Alluringly-named Red Sails Cottage is tucked away in the lose-yourself labyrinth of narrow fishermen’s lanes – higgledy-piggledy cottages at every turn – known as Downalong, arguably the epicentre and beating heart of St Ives. We found it through Cherished Cottages (not, incidentally, a remote and faceless digital organisation, but a lovely bunch of passionate people based just up the road) who let a collection of simple yet superlatively-stylish luxury St Ives cottages with all the wee touches that make a stay pretty perfect. We’re talking the type of company who offer a welcome hamper of local goodies, crisp bedding, fluffy towels and complimentary smellies (and if you’re – ahem – the type of family who leave half your clobber behind – ahem – they’ll even send it all back to you).

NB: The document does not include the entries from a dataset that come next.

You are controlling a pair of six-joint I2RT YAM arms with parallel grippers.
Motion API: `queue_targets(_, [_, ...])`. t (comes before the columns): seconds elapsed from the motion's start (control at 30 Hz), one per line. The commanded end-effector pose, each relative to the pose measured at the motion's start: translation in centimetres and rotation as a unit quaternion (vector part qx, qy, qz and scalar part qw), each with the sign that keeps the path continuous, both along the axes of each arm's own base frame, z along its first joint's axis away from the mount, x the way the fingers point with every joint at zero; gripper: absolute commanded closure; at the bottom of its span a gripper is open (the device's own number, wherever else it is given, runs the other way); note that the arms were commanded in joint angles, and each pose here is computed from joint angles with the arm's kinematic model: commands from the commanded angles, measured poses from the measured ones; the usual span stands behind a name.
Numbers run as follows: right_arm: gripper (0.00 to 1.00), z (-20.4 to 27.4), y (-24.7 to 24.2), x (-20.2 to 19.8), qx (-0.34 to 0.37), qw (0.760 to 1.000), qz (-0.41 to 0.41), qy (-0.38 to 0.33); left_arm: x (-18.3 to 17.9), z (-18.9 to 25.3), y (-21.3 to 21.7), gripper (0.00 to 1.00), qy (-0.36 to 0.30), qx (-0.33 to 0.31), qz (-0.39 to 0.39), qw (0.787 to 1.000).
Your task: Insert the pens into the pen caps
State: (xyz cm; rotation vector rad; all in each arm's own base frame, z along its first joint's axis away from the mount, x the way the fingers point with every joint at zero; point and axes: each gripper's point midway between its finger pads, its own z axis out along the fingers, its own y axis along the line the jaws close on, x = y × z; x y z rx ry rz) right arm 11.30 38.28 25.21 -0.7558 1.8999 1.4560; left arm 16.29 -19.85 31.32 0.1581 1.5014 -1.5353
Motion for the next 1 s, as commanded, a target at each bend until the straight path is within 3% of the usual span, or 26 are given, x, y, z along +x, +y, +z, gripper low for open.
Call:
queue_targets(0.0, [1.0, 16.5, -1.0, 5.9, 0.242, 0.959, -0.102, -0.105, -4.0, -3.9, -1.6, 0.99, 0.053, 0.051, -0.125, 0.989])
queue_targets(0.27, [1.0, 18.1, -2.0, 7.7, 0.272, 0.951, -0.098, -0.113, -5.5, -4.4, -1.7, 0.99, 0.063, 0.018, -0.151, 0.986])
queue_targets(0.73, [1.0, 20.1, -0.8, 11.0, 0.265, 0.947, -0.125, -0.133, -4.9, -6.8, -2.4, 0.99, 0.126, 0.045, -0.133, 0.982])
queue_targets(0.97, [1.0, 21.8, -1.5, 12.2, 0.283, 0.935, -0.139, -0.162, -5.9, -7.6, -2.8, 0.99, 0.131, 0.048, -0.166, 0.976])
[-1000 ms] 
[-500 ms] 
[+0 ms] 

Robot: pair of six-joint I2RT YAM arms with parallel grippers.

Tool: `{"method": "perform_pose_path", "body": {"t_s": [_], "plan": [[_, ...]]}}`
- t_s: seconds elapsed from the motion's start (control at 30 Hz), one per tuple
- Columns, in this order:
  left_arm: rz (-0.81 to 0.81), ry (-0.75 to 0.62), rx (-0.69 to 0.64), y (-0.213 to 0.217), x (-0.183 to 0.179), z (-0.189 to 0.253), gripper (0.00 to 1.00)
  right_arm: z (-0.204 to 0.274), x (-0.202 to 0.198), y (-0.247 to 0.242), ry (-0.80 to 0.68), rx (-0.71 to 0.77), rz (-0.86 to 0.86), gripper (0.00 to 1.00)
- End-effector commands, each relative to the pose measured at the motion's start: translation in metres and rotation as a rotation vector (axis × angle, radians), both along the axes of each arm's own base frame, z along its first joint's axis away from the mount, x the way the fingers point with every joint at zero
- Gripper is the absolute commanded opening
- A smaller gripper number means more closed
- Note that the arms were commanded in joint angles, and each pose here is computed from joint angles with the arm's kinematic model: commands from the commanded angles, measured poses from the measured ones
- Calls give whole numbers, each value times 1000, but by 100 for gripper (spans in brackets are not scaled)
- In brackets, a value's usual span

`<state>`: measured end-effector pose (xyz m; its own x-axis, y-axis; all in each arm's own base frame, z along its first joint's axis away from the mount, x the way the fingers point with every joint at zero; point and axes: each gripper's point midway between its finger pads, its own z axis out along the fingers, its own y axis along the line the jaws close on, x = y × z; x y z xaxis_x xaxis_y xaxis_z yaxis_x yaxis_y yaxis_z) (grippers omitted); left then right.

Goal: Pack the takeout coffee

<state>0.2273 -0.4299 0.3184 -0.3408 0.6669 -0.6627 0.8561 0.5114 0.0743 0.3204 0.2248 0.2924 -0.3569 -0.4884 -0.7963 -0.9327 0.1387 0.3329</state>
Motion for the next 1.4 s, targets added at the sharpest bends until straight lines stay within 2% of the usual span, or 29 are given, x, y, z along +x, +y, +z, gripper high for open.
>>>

Red Sails Cottage: Simple, stylish, central

Three-bedroomed Red Sails cottage – with a clean, contemporary style all pared-back, white-washed and neutral-toned, is arranged over three floors: there’s a beautiful kitchen/diner on the lower floor (formerly a pilchard cellar back in St Ives’ fishing heyday; thanks for forwarding the history Cherished Cottages), a spiral staircase to the first floor (sitting room, single bedroom – formerly an artist’s studio – and bathroom) and another staircase to two double bedrooms and further loo above.

What’s more, in terms of a holiday where you want to spend your days popping-out-then-returning-to-base multiple times every day, this is by far the best location, as everything you need is on the doorstep. And, in case there’s anyone who thinks that on the doorstep is just holiday hyperbole, we’ve been busy counting the ridiculously small number of footsteps from the cottage to all of the town’s best bits. Here – to demonstrate this unusual proximity – is our guide to all the St Ives essentials.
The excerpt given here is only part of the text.